A crise da COVID-19 está revelando uma contradição básica no núcleo do capitalismo. Por um lado, aprendemos que o vírus é um produto de nosso sistema agrícola capitalista. Como Rob Wallace e seus coautores argumentam, as condições para transmissão do vírus estão enraizadas em nossa propensão a cortar as florestas densas – elas geralmente são reservatórios de vírus – e substituí-las por ecologias de plantação homogênea como palmeiras ou pastos com uma única espécie de animal vivendo abarrotada.
Segundo eles:
a totalidade da linha de produção é organizada ao redor de práticas que aceleram a evolução de virulência patógenas e a subsequente transmissão. Monoculturas genéticas em crescimento – de animais e plantas com genomas praticamente idênticos – removem a as fortalezas de imunidade que em populações mais diversas diminuem a taxa de transmissão.
Por exemplo, o surto de influenza aviária e suína de anos passados tem sua origem no confinamento dos criadouros de engorda. A COVID-19 aparentemente emergiu em um mercado de rua que combinou todo tipo de mercadorias naturais de animais exóticos, como cobras, a víveres domesticados, como porquinhos. Pôr em interação múltiplas espécies, em um espaço pequeno, com multidões de vendedores e compradores humanos é uma excelente plataforma para a transmissão de um vírus.
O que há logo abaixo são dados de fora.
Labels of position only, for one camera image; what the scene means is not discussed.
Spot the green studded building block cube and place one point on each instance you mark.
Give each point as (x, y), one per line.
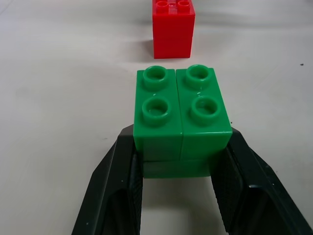
(182, 115)

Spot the red studded building block cube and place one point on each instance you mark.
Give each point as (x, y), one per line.
(172, 31)

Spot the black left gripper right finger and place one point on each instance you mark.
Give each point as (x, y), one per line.
(254, 193)

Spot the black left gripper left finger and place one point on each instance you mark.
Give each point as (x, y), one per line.
(115, 186)

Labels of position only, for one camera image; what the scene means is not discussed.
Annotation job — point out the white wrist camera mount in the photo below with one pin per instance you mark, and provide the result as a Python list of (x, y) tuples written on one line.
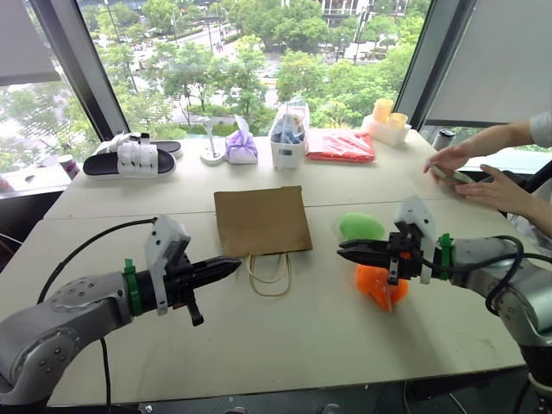
[(166, 237), (416, 213)]

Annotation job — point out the grey shirt sleeve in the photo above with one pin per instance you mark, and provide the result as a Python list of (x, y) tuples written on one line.
[(542, 128)]

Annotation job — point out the green right wrist clamp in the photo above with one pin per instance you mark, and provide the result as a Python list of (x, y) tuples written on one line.
[(444, 259)]

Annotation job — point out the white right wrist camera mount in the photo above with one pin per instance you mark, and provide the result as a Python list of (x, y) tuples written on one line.
[(416, 213)]

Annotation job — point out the white round-base stand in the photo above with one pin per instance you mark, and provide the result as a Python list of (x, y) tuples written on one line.
[(212, 157)]

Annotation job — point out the silver smartphone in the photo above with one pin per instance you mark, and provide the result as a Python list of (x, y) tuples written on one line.
[(448, 174)]

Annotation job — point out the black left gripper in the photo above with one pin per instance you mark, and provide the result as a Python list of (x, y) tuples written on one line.
[(179, 280)]

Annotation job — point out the green plush toy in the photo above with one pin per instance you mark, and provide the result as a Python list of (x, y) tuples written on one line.
[(360, 226)]

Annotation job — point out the large grey roller blind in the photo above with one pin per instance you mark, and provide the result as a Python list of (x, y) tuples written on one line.
[(496, 60)]

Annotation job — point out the dark window frame post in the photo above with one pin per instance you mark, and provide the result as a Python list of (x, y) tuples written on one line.
[(79, 64), (431, 56)]

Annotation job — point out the tall yellow plastic cup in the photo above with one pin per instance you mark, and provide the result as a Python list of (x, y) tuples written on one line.
[(383, 110)]

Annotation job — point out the orange plush toy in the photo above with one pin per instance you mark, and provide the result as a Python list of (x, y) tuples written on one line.
[(377, 293)]

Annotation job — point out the brown paper bag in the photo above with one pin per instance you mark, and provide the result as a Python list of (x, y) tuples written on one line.
[(263, 220)]

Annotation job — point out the person's left hand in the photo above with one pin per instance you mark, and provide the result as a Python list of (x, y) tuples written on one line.
[(496, 190)]

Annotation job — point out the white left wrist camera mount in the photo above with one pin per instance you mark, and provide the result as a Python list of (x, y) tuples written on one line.
[(166, 237)]

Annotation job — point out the green wrist clamp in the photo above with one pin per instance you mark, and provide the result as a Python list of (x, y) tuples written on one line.
[(444, 259), (133, 289)]

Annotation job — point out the white rectangular tray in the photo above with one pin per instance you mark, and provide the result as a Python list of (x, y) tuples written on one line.
[(384, 131)]

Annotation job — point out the person's left forearm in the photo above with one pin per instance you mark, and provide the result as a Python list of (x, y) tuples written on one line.
[(537, 213)]

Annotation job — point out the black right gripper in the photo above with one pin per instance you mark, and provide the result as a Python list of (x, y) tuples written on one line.
[(407, 254)]

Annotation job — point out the clear bag of toys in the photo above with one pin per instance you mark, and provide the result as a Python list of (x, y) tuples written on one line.
[(291, 123)]

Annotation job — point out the black cylindrical bottle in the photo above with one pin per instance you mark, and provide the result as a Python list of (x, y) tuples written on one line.
[(443, 139)]

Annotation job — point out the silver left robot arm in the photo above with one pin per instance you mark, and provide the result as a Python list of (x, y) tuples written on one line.
[(64, 310)]

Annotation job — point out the person's right hand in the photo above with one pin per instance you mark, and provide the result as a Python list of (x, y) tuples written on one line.
[(450, 157)]

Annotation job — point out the short yellow plastic cup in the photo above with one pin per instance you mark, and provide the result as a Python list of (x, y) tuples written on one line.
[(398, 121)]

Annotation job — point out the pink cup with white lid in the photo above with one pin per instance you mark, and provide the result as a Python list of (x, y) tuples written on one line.
[(69, 166)]

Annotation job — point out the white plastic basket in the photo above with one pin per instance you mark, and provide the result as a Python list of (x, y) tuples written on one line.
[(284, 153)]

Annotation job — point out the red plastic package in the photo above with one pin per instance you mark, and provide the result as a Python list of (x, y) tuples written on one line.
[(340, 146)]

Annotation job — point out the person's right forearm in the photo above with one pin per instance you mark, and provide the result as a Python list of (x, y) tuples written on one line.
[(500, 136)]

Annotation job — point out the green left wrist clamp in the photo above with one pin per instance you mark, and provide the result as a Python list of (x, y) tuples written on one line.
[(133, 289)]

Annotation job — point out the black white slipper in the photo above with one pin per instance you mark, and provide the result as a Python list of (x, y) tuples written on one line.
[(166, 147), (133, 164)]

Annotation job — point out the purple plastic bag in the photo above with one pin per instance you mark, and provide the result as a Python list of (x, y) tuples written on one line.
[(241, 148)]

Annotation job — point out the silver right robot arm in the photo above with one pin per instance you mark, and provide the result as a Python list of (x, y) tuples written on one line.
[(517, 284)]

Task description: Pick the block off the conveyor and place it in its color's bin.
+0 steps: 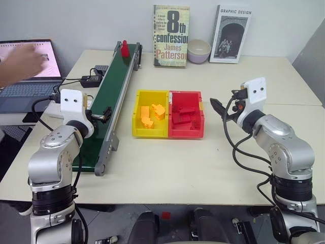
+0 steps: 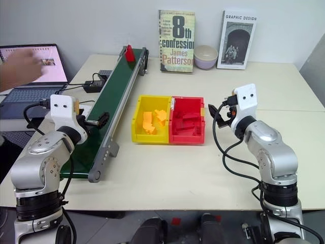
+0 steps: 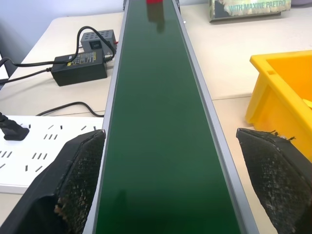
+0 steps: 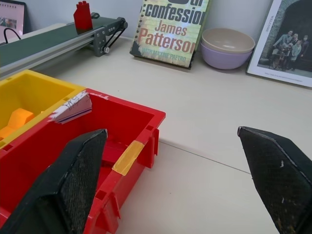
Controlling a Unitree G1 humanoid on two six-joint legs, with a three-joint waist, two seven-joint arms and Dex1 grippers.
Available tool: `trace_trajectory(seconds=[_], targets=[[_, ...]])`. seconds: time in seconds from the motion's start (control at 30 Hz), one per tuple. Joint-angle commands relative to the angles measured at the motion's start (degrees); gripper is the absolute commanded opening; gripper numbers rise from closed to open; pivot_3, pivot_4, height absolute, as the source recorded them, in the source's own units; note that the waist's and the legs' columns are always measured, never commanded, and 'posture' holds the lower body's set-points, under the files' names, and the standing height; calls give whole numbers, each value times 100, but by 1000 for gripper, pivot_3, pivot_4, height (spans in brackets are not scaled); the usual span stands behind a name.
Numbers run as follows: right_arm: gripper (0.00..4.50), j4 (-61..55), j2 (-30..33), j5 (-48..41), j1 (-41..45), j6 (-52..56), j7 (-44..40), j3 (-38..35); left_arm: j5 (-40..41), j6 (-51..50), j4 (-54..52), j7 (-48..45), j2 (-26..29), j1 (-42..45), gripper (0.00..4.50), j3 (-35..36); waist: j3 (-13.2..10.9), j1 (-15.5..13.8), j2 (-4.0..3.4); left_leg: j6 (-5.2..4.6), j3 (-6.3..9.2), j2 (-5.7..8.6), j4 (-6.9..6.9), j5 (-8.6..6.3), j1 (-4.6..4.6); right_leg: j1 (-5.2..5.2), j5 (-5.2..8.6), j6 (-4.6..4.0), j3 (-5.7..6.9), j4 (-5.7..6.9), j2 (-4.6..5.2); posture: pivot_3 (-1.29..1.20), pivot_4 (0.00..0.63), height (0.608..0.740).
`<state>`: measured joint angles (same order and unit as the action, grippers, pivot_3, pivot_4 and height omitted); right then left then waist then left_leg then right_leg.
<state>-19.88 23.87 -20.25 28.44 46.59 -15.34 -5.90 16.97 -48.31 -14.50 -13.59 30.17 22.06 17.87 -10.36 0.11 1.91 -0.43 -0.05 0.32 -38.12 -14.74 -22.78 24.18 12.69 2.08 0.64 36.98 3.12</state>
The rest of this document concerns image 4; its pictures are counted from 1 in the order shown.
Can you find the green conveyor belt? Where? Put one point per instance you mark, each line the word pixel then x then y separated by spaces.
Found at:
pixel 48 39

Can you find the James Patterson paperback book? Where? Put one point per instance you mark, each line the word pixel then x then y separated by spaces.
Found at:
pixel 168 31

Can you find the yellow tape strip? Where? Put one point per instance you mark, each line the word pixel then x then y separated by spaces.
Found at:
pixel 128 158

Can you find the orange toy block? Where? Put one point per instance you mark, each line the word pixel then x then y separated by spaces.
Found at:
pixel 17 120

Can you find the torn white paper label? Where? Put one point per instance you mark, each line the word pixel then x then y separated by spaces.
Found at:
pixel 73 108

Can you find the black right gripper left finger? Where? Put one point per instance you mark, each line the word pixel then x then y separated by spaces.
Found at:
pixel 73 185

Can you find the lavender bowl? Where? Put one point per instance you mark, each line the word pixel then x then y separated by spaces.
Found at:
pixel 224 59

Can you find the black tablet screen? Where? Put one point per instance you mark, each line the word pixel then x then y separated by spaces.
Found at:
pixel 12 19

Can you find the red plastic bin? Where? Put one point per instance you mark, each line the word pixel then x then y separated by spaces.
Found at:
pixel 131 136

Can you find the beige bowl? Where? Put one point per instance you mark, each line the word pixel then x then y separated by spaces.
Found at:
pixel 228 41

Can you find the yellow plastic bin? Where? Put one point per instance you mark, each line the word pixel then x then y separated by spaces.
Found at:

Como um intelectual disse, “nós cortamos as árvores; nós matamos os animais ou os colocamos em gaiolas e os enviamos para os mercados. Nós desequilibramos ecossistemas e nós atiçamos os vírus a abandonarem seus hospedeiros naturais. Quando isso acontece, eles precisam de novos. Geralmente, nós seremos os hospedeiros”.
Por outro lado, para milhões de trabalhadores ao redor do mundo, uma realidade ecológica brutal do capitalismo se auto afirma: para viver, dependemos de dinheiro para acessar aquelas mesmas cadeias de suprimentos agrícolas. Milhões de trabalhadores vivendo apenas de seus salários mínimos veem seus empregos ou rendas serem cortados, forçando as famílias a decidir se devem pagar o aluguel ou comprar comida.
Para aquelas pessoas da classe trabalhadora que ainda possuem renda, a experiência da epidemia tem sido de um ritmo nervoso entre idas aos corredores de supermercados, lutando por papel higiênico e encontrando séries de prateleiras vazias. Especialistas em cadeias de produção de supermercados declaram que “existe comida suficiente no mundo”, mas é claro que a sincronia imediata das cadeias de produção capitalistas é mal equipada para servir a todas as necessidades da sociedade em uma pandemia global.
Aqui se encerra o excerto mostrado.